Les Nations unies enquêtent sur des exactions commises contre des enfants en Syrie, tant par les forces gouvernementales que par l'opposition armée, a indiqué mercredi la nouvelle représentante spéciale de l'ONU pour les enfants dans les conflits armés, Leila Zerrougui.

Au cours d'un débat au Conseil de sécurité sur ce thème, la Russie, la Chine, le Pakistan et l'Azerbaïdjan ont cherché à restreindre le mandat de Mme Zerrougui et ont refusé de soutenir une résolution adoptée tous les ans par le Conseil pour condamner les abus commis contre des enfants dans des conflits.

Selon Mme Zerrougui, les agences de l'ONU ont signalé "des attaques gouvernementales contre des écoles, des cas d'enfants qui se voient refuser l'accès aux hôpitaux, de garçons et de filles tués dans le bombardement de leurs quartiers et soumis à des tortures, dont des violences sexuelles".

Mme Zerrougui a aussi fait état de soupçons de recrutement d'enfants soldats par l'Armée syrienne libre. "Nous continuons d'enquêter sur des incidents commis par des acteurs armés, dont l'Armée syrienne libre, qui pourraient compter des enfants dans ses rangs".

Elle a aussi fait part de son inquiétude à propos de l'utilisation d'enfants soldats par des milices libyennes ainsi que par les groupes islamistes comme Ansar Dine et Al-Qaida dans le nord du Mali.

Mais Russie, Chine, Pakistan et Azerbaïdjan se sont abstenus lors du vote d'une résolution sur ce sujet, affirmant que la précédente représentante spéciale, Mme Radhika Coomaraswamy, avait outrepassé son mandat.

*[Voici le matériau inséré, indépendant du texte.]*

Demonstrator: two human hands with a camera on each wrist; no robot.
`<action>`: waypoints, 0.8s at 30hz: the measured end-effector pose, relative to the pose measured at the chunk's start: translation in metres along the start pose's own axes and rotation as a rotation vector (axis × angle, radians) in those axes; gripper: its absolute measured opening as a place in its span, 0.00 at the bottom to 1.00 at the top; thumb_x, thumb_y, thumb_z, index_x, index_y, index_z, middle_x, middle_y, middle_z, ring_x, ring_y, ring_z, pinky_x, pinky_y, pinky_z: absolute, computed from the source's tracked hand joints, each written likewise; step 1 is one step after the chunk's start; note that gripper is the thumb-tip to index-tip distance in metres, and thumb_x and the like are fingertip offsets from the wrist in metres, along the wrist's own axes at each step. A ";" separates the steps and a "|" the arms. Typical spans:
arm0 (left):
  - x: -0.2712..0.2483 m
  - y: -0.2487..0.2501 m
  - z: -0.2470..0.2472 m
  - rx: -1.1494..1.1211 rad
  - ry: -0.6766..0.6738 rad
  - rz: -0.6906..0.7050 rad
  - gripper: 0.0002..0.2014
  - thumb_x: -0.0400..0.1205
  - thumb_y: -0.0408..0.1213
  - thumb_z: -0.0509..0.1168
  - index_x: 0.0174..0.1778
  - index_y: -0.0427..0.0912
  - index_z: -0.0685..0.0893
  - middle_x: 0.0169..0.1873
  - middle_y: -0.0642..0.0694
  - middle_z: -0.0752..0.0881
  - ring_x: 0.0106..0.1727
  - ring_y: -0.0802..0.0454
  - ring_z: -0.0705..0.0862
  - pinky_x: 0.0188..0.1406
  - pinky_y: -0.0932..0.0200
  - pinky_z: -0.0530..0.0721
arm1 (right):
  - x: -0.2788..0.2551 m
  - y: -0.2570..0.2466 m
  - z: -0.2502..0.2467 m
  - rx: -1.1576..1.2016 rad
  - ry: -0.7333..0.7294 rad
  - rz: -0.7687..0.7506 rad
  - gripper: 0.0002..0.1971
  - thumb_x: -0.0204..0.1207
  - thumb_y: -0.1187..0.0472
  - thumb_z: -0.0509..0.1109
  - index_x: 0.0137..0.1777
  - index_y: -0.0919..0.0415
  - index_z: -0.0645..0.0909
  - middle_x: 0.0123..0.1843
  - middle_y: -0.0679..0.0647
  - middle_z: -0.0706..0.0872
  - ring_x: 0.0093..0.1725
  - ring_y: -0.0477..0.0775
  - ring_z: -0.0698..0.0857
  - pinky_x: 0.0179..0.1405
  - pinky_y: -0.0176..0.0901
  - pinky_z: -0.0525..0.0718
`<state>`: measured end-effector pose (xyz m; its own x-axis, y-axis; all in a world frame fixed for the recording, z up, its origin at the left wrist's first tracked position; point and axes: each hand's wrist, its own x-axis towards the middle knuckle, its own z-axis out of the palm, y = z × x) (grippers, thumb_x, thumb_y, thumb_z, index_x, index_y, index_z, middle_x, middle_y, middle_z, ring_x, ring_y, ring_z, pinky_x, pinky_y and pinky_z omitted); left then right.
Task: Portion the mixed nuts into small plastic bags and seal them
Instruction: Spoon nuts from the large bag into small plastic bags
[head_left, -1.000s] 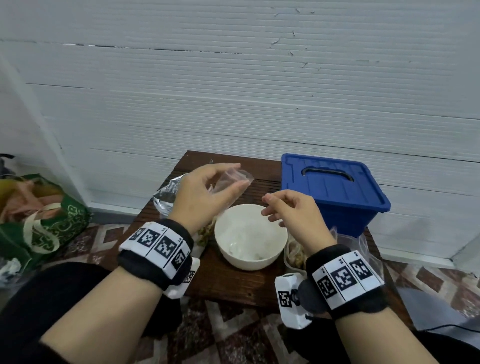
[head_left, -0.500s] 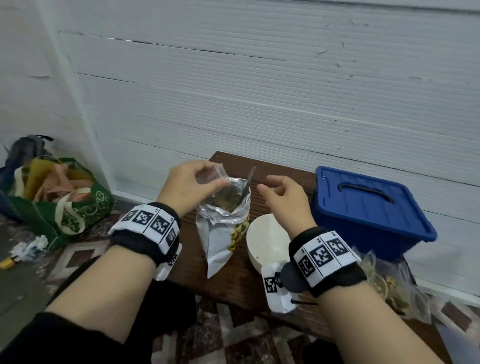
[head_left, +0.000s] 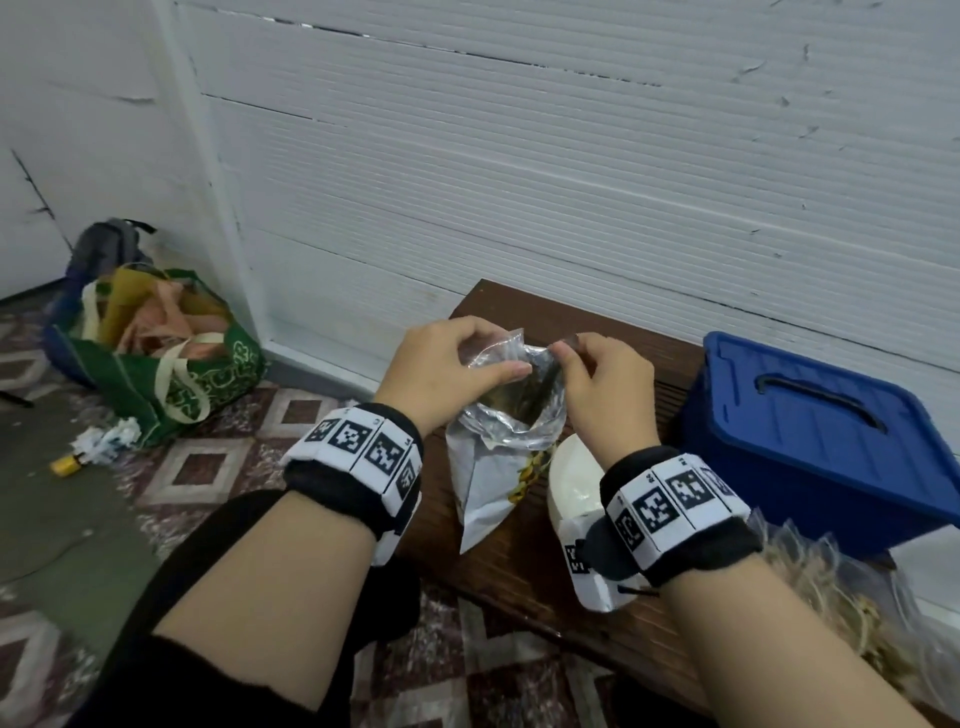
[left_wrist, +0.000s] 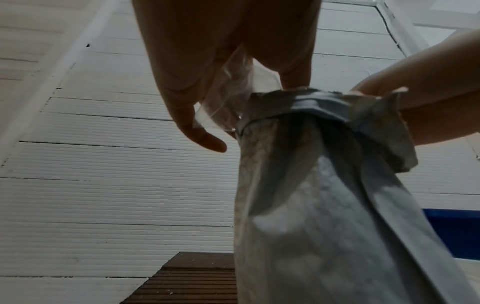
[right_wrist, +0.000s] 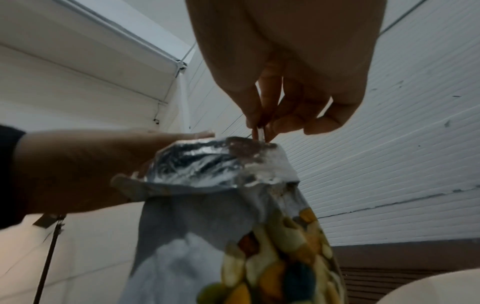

L'ambassadeur pakistanais Raza Bashir Tarar a ainsi affirmé qu'un rapport de l'ONU dénonçant l'utilisation d'enfants dans des attentats suicide au Pakistan dépassait "le cadre du mandat autorisé par le Conseil de sécurité" car la situation au Pakistan n'était pas officiellement considérée comme un conflit.

Le représentant adjoint russe Sergey Karev a de son côté déploré que le rapport "ne mentionne que rapidement les crimes commis par les forces d'opposition" en Syrie. Moscou est un fidèle allié du régime de Bachar al-Assad.

Les membres occidentaux du Conseil ont au contraire salué le travail de Mme Coomaraswamy et voté en faveur de la résolution, adoptée par onze voix et quatre abstentions. L'ambassadeur allemand Peter Wittig, qui préside le Conseil en septembre, a "déploré que certains pays membres aient choisi de ne pas soutenir la résolution", mise au point par l'Allemagne. Il a estimé qu'édulcorer le rapport "aurait été irresponsable".